In network drivers you just discard the mbuf. Networks are lossy. If you
persistently are out of bounce buffers you'll fail to transmit. The flags
were manually or'd in for these consumers to simplify the implementation.
I intend to change the underlying mechanism to support it but not the mbuf
>>> My original point was that the WAITOK flag has a value of zero. Your
>>> code gives the impression that it forces all callers to accept a
>>> deferred mapping, overriding whatever flag they may have passed, but in
>>> fact it doesn't do anything at all.
>> Yes I realized that. I just made a commit to eliminate that on my branch.

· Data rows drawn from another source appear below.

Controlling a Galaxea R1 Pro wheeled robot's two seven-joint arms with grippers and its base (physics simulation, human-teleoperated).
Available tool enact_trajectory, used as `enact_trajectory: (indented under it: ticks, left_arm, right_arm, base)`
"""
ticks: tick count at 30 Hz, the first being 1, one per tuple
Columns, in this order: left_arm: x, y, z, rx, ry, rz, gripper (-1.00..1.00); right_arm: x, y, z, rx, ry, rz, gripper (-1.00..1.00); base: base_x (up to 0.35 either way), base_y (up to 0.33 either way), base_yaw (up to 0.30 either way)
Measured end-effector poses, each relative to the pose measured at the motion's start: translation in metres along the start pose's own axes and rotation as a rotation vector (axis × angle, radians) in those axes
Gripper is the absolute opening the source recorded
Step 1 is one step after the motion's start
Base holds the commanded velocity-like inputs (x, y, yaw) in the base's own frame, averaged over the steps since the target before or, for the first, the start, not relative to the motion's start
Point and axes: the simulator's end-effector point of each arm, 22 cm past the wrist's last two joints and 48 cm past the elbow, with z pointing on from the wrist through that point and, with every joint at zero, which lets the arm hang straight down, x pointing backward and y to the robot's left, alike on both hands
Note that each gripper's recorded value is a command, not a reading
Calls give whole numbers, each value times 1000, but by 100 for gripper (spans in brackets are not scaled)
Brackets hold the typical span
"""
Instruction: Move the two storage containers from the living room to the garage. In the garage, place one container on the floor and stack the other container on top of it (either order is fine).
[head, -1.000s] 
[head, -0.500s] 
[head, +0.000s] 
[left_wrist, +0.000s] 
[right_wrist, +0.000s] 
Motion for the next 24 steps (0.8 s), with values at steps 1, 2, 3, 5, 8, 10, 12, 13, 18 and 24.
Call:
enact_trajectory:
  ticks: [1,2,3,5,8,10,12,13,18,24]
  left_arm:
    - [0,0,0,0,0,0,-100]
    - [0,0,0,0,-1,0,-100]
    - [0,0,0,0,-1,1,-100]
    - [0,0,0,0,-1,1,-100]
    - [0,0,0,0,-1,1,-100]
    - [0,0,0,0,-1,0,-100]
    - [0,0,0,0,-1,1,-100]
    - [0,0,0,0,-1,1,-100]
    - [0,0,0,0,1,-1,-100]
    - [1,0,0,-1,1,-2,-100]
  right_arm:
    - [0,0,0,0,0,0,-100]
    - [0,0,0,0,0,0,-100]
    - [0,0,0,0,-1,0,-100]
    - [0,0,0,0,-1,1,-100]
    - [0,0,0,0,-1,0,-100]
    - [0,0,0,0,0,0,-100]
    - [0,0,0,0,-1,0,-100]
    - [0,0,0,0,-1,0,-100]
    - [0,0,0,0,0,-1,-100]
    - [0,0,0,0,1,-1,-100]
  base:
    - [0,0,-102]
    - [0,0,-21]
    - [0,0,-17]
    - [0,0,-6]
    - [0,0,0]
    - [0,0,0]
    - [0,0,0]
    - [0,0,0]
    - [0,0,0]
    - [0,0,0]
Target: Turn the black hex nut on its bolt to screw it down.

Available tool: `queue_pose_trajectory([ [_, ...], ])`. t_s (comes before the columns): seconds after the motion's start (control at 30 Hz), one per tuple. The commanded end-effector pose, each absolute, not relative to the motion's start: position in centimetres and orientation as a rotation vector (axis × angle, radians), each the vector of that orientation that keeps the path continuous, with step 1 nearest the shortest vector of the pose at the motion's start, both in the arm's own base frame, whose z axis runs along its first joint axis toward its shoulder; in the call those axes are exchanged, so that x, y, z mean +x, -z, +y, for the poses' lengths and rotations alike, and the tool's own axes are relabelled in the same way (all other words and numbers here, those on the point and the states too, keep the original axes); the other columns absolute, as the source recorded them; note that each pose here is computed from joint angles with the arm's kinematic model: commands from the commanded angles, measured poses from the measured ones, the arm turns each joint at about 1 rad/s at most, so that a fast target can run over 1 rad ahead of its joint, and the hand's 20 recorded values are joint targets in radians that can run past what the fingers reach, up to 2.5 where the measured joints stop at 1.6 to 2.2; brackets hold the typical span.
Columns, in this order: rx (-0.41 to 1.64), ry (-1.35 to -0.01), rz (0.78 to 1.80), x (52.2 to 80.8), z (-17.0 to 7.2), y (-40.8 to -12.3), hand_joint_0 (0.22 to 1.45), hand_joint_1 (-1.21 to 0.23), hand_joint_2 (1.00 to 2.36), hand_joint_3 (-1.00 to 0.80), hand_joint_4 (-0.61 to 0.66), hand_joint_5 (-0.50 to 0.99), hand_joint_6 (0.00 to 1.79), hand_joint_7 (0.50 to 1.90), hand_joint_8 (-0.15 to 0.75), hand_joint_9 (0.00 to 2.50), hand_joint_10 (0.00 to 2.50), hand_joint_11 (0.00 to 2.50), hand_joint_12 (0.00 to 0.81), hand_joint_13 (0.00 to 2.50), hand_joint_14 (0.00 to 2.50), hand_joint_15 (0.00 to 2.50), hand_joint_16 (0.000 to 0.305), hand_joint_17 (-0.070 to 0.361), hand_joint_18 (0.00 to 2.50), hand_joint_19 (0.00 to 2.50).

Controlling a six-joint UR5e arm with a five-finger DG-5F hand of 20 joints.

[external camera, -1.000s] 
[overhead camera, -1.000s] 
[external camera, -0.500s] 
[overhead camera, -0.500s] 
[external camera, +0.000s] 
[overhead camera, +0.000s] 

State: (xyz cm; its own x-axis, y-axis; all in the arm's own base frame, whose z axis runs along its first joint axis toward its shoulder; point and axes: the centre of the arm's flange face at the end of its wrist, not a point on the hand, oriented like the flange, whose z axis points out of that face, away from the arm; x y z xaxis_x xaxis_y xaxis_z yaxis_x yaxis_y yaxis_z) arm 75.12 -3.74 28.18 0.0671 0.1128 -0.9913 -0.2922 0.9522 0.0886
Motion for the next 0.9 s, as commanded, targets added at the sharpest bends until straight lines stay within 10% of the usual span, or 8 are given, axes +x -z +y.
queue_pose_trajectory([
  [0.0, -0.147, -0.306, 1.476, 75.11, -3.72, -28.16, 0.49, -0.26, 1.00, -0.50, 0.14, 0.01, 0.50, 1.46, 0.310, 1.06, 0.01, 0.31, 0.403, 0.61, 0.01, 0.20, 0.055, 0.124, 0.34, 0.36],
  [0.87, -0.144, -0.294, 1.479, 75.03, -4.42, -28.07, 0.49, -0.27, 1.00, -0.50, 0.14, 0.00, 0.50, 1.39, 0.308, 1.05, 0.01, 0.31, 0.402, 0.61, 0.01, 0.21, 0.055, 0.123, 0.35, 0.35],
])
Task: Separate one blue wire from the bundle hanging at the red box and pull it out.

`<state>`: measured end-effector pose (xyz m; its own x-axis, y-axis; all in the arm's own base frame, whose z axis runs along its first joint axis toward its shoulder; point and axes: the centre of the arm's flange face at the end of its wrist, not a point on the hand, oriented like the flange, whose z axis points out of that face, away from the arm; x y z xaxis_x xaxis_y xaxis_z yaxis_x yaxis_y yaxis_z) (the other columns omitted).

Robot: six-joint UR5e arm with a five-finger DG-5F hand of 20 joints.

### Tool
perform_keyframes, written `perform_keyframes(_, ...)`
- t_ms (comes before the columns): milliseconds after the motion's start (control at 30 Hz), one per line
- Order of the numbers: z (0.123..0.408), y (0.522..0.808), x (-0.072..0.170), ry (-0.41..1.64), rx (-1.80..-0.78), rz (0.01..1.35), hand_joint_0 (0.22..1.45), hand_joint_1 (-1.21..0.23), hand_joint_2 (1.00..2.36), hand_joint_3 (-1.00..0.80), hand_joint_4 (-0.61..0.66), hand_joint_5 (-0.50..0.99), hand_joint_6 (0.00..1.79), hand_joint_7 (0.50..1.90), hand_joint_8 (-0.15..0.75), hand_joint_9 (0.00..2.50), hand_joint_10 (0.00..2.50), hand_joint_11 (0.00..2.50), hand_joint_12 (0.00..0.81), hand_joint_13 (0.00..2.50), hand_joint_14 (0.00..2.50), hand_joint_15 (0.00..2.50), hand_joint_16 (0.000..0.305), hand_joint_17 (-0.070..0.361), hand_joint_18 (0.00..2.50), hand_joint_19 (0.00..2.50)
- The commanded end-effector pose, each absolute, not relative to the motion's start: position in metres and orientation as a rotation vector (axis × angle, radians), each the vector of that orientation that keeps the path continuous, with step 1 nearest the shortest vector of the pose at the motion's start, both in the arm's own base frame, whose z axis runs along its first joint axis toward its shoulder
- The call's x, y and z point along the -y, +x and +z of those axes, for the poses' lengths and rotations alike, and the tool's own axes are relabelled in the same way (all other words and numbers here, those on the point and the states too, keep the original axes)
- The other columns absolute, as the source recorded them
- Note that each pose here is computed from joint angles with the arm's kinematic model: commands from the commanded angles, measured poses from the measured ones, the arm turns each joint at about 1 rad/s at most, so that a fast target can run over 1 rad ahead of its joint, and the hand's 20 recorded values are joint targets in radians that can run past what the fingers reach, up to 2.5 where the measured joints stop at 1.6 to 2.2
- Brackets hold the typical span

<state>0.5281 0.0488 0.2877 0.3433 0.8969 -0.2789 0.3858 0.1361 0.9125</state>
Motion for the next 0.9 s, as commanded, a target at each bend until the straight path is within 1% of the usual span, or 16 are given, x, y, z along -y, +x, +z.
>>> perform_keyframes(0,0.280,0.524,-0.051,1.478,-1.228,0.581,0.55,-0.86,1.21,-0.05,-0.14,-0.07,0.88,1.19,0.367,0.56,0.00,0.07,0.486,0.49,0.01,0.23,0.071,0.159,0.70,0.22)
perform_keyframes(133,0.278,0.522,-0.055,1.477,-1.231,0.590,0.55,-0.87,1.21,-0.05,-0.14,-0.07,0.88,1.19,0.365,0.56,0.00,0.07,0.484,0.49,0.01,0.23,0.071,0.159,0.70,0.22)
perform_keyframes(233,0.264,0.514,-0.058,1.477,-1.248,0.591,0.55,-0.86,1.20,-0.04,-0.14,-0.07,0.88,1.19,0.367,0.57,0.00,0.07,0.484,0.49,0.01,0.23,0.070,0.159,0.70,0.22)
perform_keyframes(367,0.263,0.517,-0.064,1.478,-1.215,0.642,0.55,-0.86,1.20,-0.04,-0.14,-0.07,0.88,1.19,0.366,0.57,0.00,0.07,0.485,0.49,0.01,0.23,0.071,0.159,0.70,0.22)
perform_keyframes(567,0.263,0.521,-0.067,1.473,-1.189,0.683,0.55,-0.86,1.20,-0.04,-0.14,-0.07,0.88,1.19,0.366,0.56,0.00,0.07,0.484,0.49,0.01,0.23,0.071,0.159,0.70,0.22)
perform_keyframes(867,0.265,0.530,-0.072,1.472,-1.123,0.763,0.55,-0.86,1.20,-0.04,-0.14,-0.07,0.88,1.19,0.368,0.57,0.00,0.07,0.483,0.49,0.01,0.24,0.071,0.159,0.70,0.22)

>> Thank you for pointing it out.
>>> Hmm, I just looked at non-arm implementations more closely and I see
>>> that some of them have the same logic as your patches, they OR-in a zero
>>> in an apparent attempt to override the caller's flags. That's contrary
>>> to what the manpage says and IMO contrary to common sense -- if a caller
>>> has said that it is unable to handle a deferred mapping callback, it's
>>> unlikely that anything is going to work correctly if a deferred callback
>>> happens (in fact, it sounds like a crash or panic waiting to happen). I
>>> think the only reason the existing code hasn't caused problems is
>>> because the flag value is zero and it actually does nothing except
>>> mislead when you read it.
>> Yes, they all seem to respect NOWAIT as well. So oring it in did nothing.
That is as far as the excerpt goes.